Josie has become one of my mom’s dearest, most loyal friends and, as such, a close friend of mine, too.

“Gardners!” Josie taps the window again. “OPEN UP!”

She enunciates every other syllable like she’s singing a melody. She’s clearly tipsy, and while she’s not yet slurring her words, it’s evident that she’s one or, at best, two drinks away from it. She must have gotten a head start with other friends. I roll down the window.

“Lily! Come out for just one drink, pleeeease!” she says, jutting her bottom lip out in a cartoonish pout.

“I can’t. I have a hot date with some ice cream.” Although, I recall that in my anxiety over seeing Henry, we ditched the ice cream in the detergent aisle and beelined out of the store.

“Come on!” persists Josie. “I’m more fun than some boring ice cream.”

“Are you sure you don’t want to join us?” asks Rose. She looks worried again, still sitting in her seat belt, making no moves to get out of the car. “I don’t want to leave you alone like this.”

“I’m fine,” I promise. “Besides, remember my outfit?” I point toward the pink slippers even though Rose can’t see them from this angle.

Mom looks at me, lips curling into a smile. “We can fix that!”

“How?” I frown, skeptical.

“We’ll switch clothes.”

“You’re going to wear this out in public?”

“Sure,” says Rose. “Who cares? I’m an old broad anyway.”

“That’s right, Lil,” Josie chimes in from the window. “We’re getting gray waiting for you.”

The sentiments are especially ironic considering how young they both look and how miserable I feel.
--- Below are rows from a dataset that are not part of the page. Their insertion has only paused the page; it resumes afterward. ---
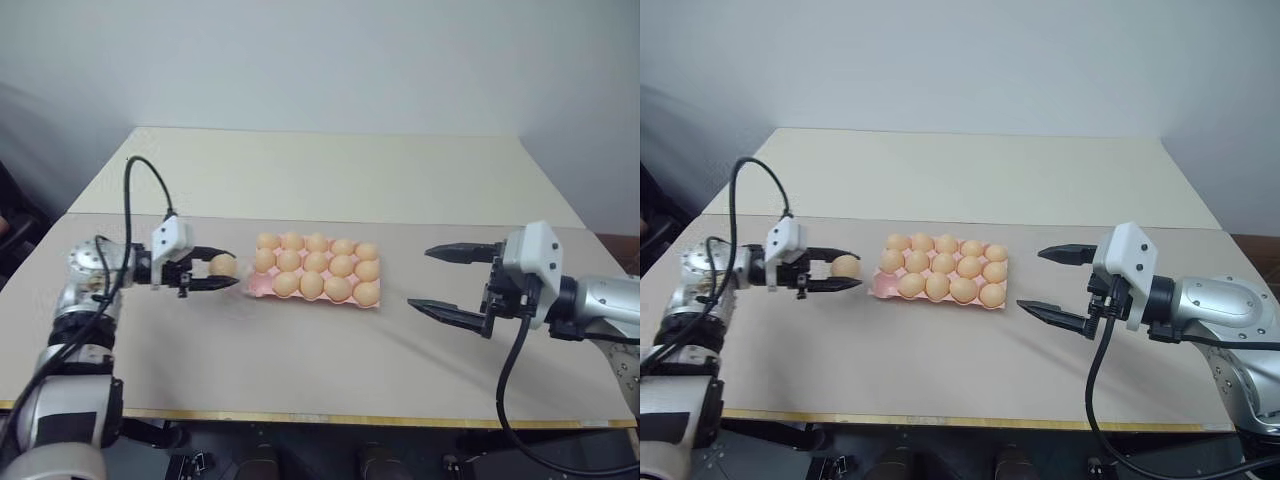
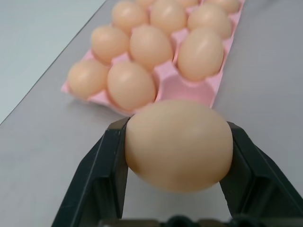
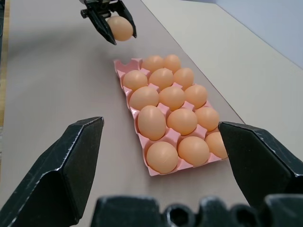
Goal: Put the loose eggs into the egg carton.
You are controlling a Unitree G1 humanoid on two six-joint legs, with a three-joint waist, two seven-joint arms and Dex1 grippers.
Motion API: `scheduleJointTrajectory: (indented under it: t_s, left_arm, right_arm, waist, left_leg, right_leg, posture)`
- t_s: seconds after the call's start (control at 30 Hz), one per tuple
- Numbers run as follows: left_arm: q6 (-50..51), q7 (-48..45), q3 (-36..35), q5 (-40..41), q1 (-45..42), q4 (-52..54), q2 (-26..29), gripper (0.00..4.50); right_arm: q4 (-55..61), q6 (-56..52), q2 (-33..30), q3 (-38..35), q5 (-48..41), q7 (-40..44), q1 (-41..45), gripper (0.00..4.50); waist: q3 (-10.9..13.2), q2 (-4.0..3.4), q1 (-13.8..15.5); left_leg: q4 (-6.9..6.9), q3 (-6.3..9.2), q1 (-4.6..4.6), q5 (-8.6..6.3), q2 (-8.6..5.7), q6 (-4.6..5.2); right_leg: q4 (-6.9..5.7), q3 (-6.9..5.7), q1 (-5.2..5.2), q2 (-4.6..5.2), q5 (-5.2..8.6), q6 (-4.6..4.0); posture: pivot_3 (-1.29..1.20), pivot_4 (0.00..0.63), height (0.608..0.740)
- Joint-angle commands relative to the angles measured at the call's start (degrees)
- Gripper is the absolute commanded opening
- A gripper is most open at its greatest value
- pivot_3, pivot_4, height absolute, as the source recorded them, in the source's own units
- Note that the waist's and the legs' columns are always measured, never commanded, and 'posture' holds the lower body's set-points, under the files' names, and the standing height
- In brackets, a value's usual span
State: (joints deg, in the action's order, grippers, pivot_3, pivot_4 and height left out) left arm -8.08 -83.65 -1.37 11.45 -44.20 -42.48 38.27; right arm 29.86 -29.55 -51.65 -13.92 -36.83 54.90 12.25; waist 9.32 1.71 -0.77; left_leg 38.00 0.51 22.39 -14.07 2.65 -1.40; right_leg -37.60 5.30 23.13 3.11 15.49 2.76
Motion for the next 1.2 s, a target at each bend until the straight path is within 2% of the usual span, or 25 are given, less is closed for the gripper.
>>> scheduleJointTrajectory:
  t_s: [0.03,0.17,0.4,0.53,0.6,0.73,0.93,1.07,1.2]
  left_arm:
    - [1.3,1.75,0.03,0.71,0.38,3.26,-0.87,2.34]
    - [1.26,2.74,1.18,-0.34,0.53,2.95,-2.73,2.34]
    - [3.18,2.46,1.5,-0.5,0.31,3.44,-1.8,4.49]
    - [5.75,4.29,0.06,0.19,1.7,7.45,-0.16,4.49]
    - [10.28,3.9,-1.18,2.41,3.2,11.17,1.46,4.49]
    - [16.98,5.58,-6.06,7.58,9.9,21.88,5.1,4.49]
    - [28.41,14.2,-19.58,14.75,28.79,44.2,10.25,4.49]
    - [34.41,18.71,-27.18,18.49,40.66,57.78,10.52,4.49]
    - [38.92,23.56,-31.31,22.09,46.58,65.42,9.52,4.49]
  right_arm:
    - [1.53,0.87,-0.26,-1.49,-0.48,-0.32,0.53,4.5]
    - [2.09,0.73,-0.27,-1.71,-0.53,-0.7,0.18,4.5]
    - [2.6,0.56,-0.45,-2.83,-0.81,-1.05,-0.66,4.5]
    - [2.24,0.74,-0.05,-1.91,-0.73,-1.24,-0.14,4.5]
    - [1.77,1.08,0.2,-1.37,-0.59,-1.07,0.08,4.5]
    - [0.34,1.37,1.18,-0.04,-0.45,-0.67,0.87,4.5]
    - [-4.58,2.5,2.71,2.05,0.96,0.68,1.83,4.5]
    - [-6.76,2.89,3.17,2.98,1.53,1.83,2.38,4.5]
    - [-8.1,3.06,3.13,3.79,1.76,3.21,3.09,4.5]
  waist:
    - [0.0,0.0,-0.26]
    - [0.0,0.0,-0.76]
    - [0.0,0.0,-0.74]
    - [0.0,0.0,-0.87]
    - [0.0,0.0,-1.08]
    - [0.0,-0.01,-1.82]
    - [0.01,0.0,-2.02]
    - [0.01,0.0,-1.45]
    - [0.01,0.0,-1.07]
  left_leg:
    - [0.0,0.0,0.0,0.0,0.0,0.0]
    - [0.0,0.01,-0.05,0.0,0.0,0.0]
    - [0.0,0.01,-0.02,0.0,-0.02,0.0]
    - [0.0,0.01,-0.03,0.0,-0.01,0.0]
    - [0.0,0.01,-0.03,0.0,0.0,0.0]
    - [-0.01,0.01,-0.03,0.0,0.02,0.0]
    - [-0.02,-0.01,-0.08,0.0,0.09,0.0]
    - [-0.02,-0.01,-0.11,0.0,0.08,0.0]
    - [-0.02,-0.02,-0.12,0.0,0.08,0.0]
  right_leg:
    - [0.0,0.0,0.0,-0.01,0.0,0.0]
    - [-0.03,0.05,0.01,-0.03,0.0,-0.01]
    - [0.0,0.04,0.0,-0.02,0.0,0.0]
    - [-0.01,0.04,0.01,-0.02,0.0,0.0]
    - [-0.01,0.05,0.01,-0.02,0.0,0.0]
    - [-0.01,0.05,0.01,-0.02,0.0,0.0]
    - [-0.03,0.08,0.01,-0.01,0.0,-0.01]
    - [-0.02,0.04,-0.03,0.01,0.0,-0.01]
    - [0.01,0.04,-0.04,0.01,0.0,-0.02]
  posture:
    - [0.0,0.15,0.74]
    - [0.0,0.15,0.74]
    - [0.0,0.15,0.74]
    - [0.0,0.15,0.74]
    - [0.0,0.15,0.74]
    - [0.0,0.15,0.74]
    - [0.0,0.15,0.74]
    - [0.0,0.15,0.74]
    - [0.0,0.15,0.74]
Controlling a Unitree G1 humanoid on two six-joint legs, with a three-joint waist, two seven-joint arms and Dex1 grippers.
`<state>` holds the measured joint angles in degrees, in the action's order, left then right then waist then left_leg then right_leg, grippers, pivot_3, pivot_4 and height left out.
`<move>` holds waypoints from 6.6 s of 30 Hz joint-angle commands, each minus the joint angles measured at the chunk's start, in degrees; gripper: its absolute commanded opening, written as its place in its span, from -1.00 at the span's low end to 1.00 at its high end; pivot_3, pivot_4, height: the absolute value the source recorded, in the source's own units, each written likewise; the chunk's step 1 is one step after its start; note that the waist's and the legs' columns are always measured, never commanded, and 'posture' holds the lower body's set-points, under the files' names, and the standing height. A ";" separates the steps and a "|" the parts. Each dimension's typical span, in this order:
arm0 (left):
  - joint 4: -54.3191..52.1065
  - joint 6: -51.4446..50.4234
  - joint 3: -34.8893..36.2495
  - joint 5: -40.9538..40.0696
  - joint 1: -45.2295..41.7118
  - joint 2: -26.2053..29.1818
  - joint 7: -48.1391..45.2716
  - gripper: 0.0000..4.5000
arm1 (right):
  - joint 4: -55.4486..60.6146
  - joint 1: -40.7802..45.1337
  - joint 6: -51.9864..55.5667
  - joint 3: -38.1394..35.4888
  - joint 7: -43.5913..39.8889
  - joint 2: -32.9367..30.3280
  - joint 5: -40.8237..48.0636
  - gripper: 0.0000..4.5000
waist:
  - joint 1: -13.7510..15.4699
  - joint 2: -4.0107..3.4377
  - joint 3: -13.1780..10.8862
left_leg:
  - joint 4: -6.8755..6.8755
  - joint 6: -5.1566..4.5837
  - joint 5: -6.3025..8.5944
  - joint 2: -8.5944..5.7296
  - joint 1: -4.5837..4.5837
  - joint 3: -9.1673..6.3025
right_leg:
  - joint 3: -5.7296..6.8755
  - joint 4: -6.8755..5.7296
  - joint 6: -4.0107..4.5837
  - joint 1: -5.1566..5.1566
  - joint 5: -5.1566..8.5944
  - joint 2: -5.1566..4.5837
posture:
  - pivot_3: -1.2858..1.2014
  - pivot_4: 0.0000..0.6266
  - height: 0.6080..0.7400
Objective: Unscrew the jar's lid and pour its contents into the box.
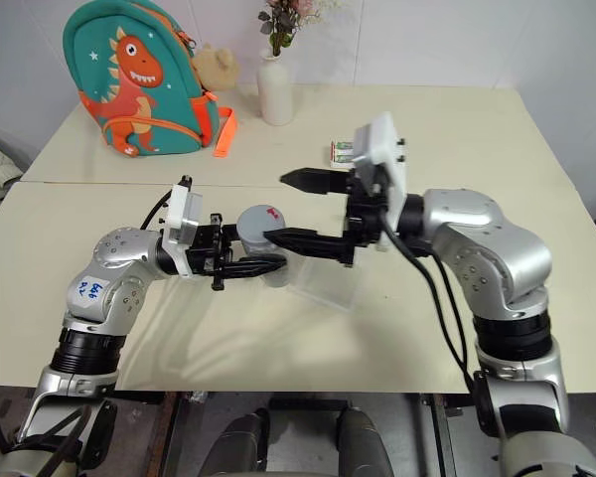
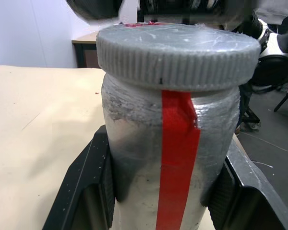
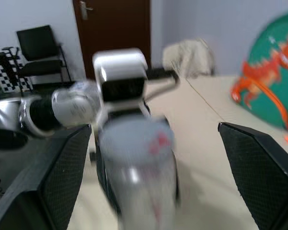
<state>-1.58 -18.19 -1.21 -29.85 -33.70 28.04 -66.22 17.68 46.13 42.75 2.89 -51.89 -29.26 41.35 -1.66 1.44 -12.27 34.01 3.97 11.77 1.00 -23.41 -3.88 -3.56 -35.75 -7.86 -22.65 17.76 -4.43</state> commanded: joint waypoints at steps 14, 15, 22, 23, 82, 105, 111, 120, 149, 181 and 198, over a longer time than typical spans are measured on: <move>-1.06 0.49 -0.12 -0.38 -1.37 -0.14 -0.41 -0.13 | -0.44 3.56 0.16 5.54 6.44 5.70 -6.02 0.97 | -0.06 0.00 0.00 | -0.01 0.00 0.00 0.01 -0.02 -0.02 | 0.02 -0.04 0.01 -0.03 0.01 0.01 | 0.03 -0.52 1.00; -1.11 0.48 -0.15 -0.38 -1.33 -0.12 -0.41 -0.13 | -0.72 3.64 0.06 5.13 6.51 5.76 -6.19 0.97 | -0.04 0.00 0.00 | 0.00 0.00 0.00 0.00 -0.03 -0.02 | 0.02 -0.03 0.01 -0.03 0.00 0.00 | 0.03 -0.52 1.00; -1.11 0.58 0.02 -0.43 -1.00 -0.01 -0.09 -0.13 | -1.39 2.48 -0.56 2.93 5.11 3.07 -6.76 0.97 | -0.03 0.00 0.00 | -0.01 0.00 0.00 0.00 -0.04 -0.02 | 0.02 -0.02 0.00 -0.03 0.00 0.00 | 0.03 -0.52 1.00; -1.13 0.56 0.03 -0.45 -0.96 -0.01 -0.05 -0.13 | -1.47 2.32 -0.55 2.45 4.96 2.70 -6.62 0.97 | -0.02 0.00 0.00 | -0.01 0.00 0.00 0.00 -0.04 -0.02 | 0.02 -0.02 0.00 -0.03 0.00 0.00 | 0.03 -0.52 1.00; -0.06 0.11 0.40 -0.75 -1.50 -0.44 -0.19 -0.13 | -3.40 2.16 -3.08 2.17 0.74 -0.05 -8.41 0.97 | -0.03 0.00 0.00 | 0.00 -0.01 0.01 0.00 -0.05 -0.02 | 0.02 -0.03 -0.01 -0.05 0.00 0.00 | 0.03 -0.52 1.00; -0.86 -0.21 0.81 -1.04 -0.54 0.06 -0.88 -0.13 | -1.39 1.19 3.57 -2.27 -5.83 -3.97 3.07 0.97 | -0.04 0.00 0.00 | 0.00 -0.01 0.01 0.00 -0.06 -0.01 | 0.02 -0.01 -0.01 -0.05 0.00 0.00 | 0.03 -0.52 1.00; -0.90 -0.40 0.53 -1.00 -0.82 -0.18 -1.10 -0.13 | -2.68 2.34 2.48 1.78 -5.48 -2.31 0.05 0.97 | -0.02 0.00 0.00 | 0.01 -0.01 0.01 0.00 -0.06 -0.02 | 0.02 -0.01 -0.01 -0.05 0.00 0.00 | 0.03 -0.52 1.00; -1.14 -0.63 0.37 -1.00 -0.96 -0.41 -0.99 -0.13 | -5.20 4.04 1.19 4.04 -4.38 1.01 -3.33 0.97 | 0.04 0.00 0.00 | 0.01 0.00 0.01 0.00 -0.06 -0.02 | 0.02 -0.01 -0.01 -0.05 0.00 0.00 | 0.03 -0.52 1.00; -0.90 -0.65 1.01 -1.17 -0.20 0.27 -0.33 -0.13 | -1.81 -2.45 5.80 -18.38 8.76 -0.78 11.01 0.13 | 0.39 0.00 0.00 | 0.01 -0.01 0.01 0.00 -0.06 -0.03 | 0.03 -0.02 0.00 -0.02 0.00 0.00 | 0.03 -0.52 1.00; 2.05 -2.04 2.28 -1.27 -2.51 0.47 -0.54 -0.13 | -20.20 -35.98 -29.63 -23.35 6.86 -3.81 -11.75 0.99 | -0.04 -0.05 -0.02 | 0.08 0.00 -0.03 -0.05 0.13 0.09 | -0.12 -0.13 -0.11 0.14 0.01 0.00 | 0.03 -0.52 1.00; 4.65 4.13 -2.28 12.02 -7.71 -0.11 8.23 -0.13 | 6.52 -35.32 -4.03 -25.91 -2.55 -25.22 8.50 0.99 | 0.34 -0.01 -0.04 | 0.14 -0.04 0.00 -0.05 0.04 0.07 | -0.11 0.17 -0.15 0.21 -0.01 0.00 | 0.03 -0.52 1.00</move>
<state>5.05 -15.52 -2.45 -19.86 -40.29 28.49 -60.53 23.32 10.80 39.17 -21.10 -54.39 -54.02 49.59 -1.32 1.44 -12.31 34.15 3.92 11.78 0.95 -23.38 -3.81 -3.67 -35.58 -8.03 -22.44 17.73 -4.44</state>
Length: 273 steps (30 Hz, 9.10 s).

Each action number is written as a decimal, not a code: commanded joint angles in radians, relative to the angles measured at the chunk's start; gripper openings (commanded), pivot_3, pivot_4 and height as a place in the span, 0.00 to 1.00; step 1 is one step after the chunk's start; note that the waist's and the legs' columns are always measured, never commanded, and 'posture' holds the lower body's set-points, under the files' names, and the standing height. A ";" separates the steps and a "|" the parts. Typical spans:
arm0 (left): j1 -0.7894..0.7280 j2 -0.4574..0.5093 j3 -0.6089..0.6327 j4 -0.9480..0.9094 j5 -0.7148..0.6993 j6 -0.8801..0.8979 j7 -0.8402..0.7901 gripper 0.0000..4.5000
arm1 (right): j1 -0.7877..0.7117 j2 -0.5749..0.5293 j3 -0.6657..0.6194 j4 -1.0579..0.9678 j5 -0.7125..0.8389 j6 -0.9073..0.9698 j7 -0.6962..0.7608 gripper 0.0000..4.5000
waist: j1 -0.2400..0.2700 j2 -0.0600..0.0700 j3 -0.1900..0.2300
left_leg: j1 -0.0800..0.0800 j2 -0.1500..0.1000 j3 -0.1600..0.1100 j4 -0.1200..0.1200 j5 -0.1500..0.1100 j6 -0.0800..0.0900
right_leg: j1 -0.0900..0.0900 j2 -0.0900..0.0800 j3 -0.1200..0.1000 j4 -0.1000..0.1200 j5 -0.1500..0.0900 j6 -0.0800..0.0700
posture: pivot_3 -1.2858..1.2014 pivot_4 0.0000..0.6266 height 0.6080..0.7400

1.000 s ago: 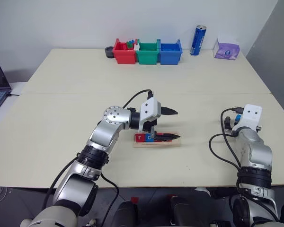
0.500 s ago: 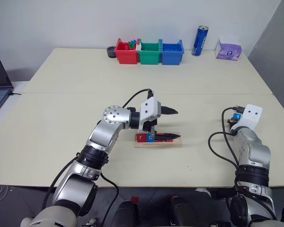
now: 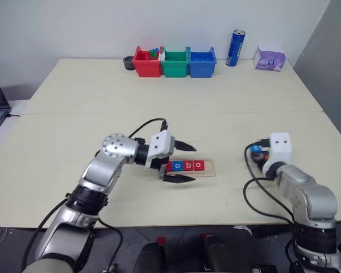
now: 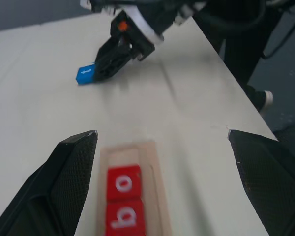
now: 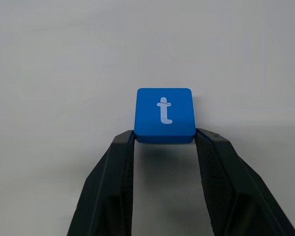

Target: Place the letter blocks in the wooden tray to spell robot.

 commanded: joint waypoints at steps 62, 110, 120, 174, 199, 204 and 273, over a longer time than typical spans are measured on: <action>-0.028 0.005 0.023 0.020 0.005 -0.055 0.005 1.00 | -0.221 -0.358 0.303 0.835 -0.096 -1.159 1.158 0.99 | 0.005 -0.005 0.003 | 0.002 -0.001 0.003 0.002 0.000 0.000 | 0.002 -0.003 -0.002 0.000 0.000 0.000 | 0.52 0.24 1.00; 0.001 0.061 0.076 -0.019 -0.023 -0.020 0.003 1.00 | -0.403 -0.278 0.355 0.945 -0.146 -1.170 1.248 0.32 | 0.005 -0.004 0.004 | 0.001 -0.001 0.002 0.003 0.000 0.000 | 0.002 -0.004 -0.002 0.000 0.000 0.000 | 0.52 0.24 1.00; 0.001 0.061 0.073 -0.024 -0.025 -0.017 0.009 1.00 | -0.403 -0.271 0.364 0.955 -0.160 -1.185 1.250 0.32 | 0.005 -0.004 0.004 | 0.002 -0.001 0.002 0.003 0.000 0.000 | 0.002 -0.004 -0.002 0.000 0.000 0.000 | 0.52 0.24 1.00; 0.006 0.049 0.070 -0.031 -0.022 -0.015 0.012 1.00 | -0.312 -0.298 0.301 0.840 -0.133 -1.132 1.150 0.00 | 0.005 -0.004 0.004 | 0.002 -0.001 0.002 0.003 0.000 0.000 | 0.002 -0.004 -0.002 0.000 0.000 0.000 | 0.52 0.24 1.00; 0.012 0.053 0.075 -0.038 -0.021 -0.014 0.034 1.00 | -0.352 -0.262 0.319 0.886 -0.141 -1.151 1.147 0.00 | 0.005 -0.004 0.004 | 0.002 -0.001 0.002 0.003 0.000 0.000 | 0.002 -0.004 -0.002 0.000 0.000 0.000 | 0.52 0.24 1.00; 0.011 0.051 0.073 -0.033 -0.020 -0.019 0.036 1.00 | -0.354 -0.288 0.310 0.899 -0.138 -1.156 1.160 0.00 | 0.005 -0.004 0.004 | 0.002 -0.001 0.002 0.003 0.000 0.000 | 0.002 -0.004 -0.002 0.000 0.000 0.000 | 0.52 0.24 1.00; 0.136 0.214 0.192 -0.069 -0.032 0.051 0.051 1.00 | -0.158 -0.410 0.259 0.296 0.072 -0.786 1.083 0.99 | 0.005 -0.004 0.004 | 0.001 -0.001 0.002 0.003 0.000 0.000 | 0.002 -0.004 -0.003 0.000 0.000 0.000 | 0.52 0.24 1.00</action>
I’m not capable of showing anyone a good time right now.

“It’ll be fun.” Rose smiles. “I promise.”

Part of me wants to join, only so I don’t have to go back home and be alone with my thoughts, but I also don’t want to bring the mood down.

“Mom, I can’t. I don’t feel like running into anyone else tonight.” I think about Henry again and feel something sharp poke my chest like a loose wire. “Besides, you’re a therapist in this town. What are you going to say if you run into any clients and you’re wearing slippers?”

“I’ll tell them exactly what I’m telling you right now.”

“What’s that?”

She shakes my shoulders playfully. “To loosen up!”